* _Supplied data_

__________

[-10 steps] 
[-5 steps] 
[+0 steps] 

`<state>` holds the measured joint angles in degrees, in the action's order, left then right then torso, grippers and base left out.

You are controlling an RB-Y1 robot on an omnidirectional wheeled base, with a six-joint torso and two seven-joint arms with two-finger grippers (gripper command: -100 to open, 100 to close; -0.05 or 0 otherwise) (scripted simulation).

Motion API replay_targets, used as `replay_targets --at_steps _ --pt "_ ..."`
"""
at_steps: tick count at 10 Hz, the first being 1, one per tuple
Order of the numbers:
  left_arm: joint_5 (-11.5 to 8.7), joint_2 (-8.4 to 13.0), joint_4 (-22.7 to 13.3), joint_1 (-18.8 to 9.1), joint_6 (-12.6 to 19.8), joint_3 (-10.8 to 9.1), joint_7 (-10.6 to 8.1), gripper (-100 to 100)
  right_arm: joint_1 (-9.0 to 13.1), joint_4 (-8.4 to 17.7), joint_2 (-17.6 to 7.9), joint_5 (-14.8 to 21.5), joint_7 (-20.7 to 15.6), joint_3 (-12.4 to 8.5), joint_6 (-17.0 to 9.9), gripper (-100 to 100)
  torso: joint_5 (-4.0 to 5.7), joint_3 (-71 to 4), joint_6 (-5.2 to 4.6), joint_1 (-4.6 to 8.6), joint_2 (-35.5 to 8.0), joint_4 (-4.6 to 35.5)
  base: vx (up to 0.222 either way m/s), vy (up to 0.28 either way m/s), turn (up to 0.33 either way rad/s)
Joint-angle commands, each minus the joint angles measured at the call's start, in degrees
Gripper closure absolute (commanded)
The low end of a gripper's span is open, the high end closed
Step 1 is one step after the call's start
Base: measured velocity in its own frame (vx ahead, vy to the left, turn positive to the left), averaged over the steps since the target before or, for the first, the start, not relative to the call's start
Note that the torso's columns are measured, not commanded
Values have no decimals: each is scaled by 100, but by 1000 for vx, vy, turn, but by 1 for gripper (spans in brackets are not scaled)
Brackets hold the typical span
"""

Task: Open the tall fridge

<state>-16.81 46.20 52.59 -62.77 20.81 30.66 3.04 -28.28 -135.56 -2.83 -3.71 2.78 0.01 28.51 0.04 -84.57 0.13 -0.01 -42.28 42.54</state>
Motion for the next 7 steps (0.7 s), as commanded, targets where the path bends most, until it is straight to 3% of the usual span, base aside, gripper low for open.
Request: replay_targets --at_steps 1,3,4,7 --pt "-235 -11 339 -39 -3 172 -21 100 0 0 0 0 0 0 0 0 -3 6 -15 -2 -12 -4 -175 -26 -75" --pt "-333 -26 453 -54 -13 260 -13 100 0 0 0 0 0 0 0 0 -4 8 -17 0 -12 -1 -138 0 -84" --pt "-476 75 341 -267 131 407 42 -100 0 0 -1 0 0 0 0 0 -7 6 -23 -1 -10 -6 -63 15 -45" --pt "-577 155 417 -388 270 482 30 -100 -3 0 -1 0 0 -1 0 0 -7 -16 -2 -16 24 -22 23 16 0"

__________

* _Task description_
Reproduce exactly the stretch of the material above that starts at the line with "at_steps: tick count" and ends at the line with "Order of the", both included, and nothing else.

* _Output of the exercise_
at_steps: tick count at 10 Hz, the first being 1, one per tuple
Order of the numbers:

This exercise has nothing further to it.